EXERCISE REQUIREMENTS -> Each line below that includes the word "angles" adds one to the count; give that count and nothing else.

DATA SHOWN ->
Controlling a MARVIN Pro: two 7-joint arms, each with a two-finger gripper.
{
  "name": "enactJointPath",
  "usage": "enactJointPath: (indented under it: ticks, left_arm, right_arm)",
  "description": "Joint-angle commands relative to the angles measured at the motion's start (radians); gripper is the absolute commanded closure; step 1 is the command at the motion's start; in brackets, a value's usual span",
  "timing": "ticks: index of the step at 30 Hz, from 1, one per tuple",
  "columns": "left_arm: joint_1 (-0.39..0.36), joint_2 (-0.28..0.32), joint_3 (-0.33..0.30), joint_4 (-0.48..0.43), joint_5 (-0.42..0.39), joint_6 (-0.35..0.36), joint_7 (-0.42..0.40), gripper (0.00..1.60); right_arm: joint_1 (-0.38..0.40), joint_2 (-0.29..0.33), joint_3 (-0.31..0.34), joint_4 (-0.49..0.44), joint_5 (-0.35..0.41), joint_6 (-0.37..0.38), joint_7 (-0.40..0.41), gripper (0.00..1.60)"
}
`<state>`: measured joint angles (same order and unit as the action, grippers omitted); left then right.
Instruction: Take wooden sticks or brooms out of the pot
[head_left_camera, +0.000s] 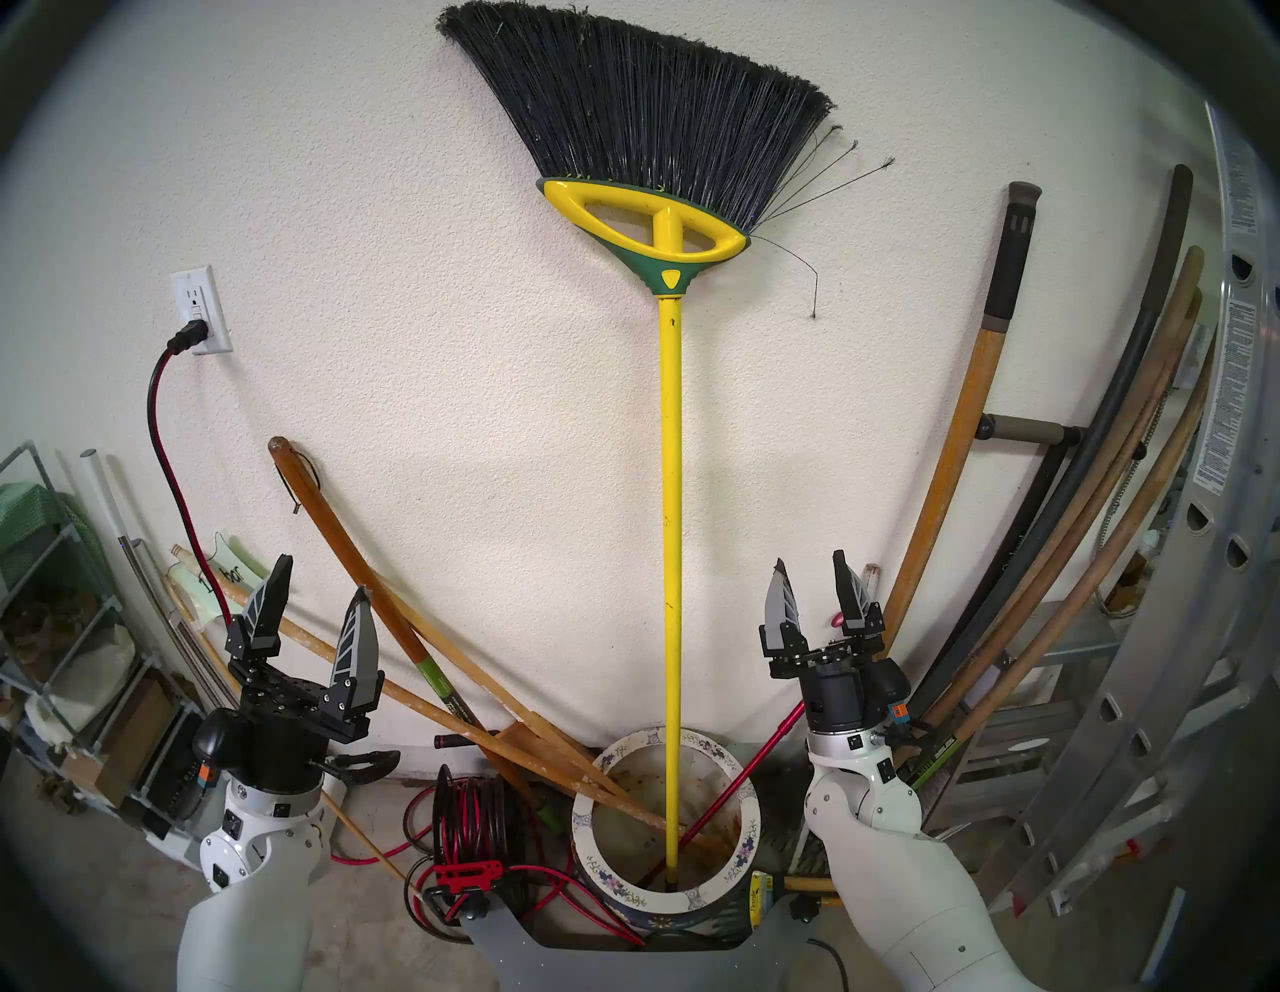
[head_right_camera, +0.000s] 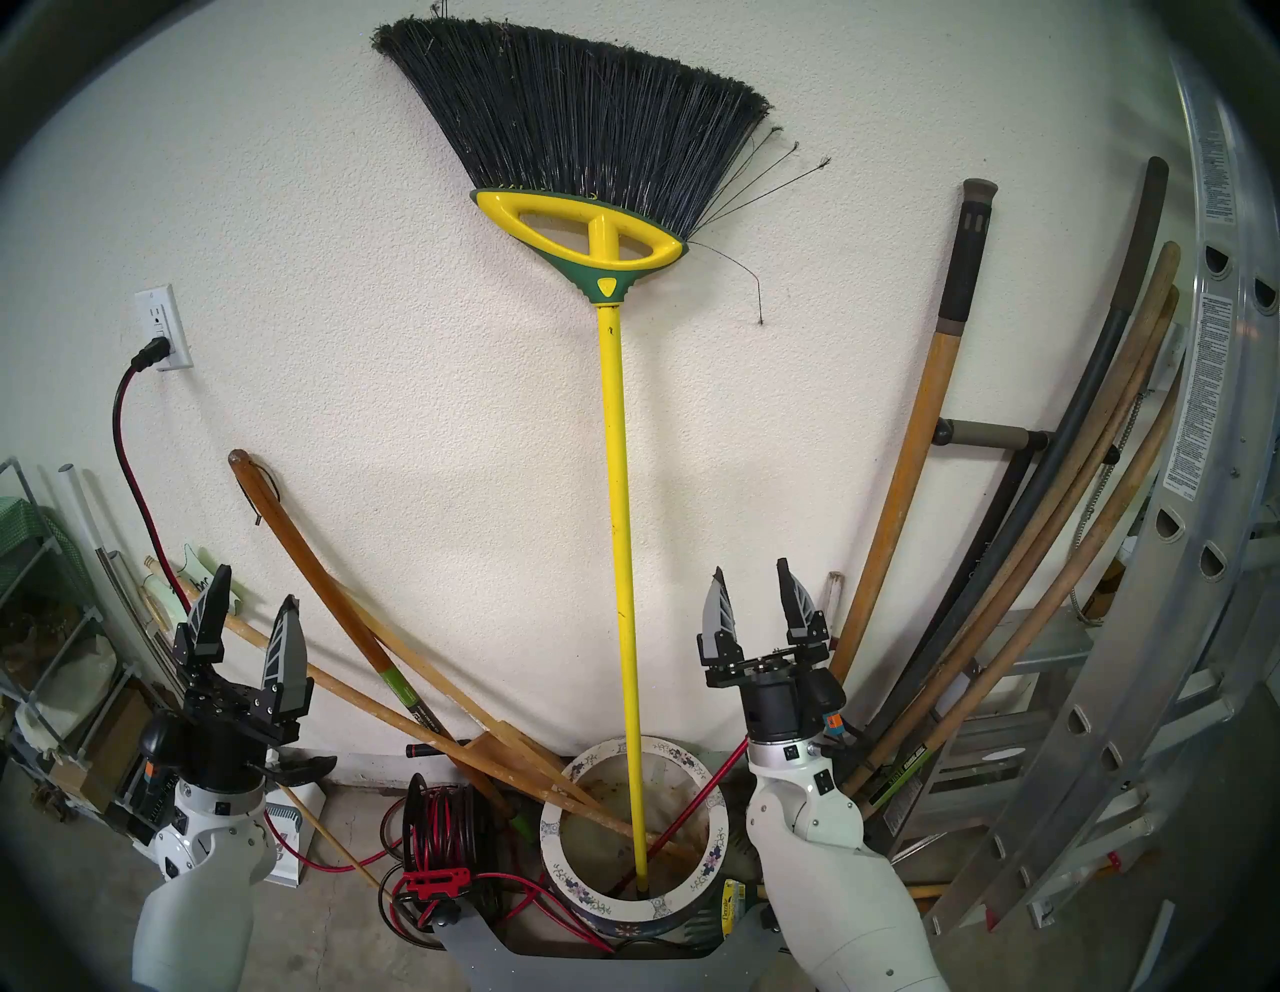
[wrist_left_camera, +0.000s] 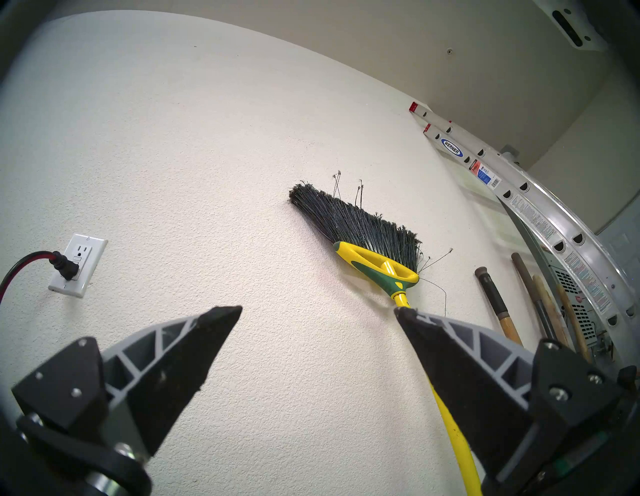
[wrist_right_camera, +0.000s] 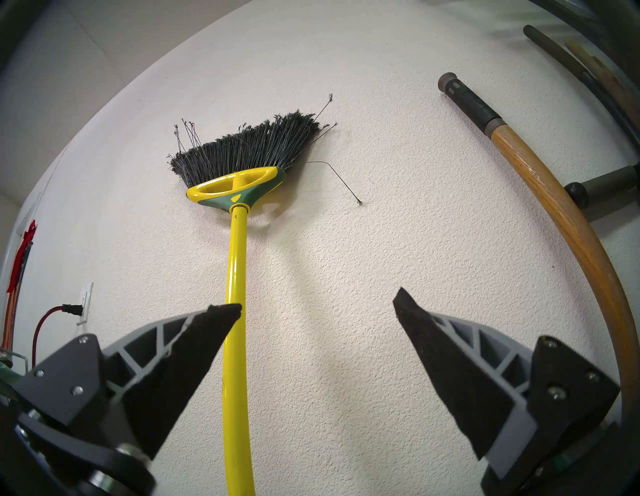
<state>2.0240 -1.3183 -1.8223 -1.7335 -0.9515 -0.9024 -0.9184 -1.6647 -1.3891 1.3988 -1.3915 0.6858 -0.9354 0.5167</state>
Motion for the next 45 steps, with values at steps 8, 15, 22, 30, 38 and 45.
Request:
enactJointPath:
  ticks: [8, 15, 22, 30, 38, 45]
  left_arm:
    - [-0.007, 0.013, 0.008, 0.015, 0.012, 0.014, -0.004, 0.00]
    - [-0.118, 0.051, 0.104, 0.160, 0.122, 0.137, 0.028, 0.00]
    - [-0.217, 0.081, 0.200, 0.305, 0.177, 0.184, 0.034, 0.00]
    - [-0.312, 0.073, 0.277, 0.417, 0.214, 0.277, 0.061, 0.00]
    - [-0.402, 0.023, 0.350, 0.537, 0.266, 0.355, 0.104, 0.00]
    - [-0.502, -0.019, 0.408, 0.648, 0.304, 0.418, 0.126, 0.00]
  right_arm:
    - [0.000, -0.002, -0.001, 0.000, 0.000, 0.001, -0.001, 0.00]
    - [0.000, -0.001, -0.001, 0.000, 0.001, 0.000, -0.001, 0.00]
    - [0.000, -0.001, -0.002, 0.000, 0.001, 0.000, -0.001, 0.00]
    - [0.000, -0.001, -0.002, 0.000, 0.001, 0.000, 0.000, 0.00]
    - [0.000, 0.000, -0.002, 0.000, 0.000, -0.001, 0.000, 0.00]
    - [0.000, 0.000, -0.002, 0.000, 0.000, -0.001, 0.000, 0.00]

SOLUTION FOR THIS EXERCISE -> 2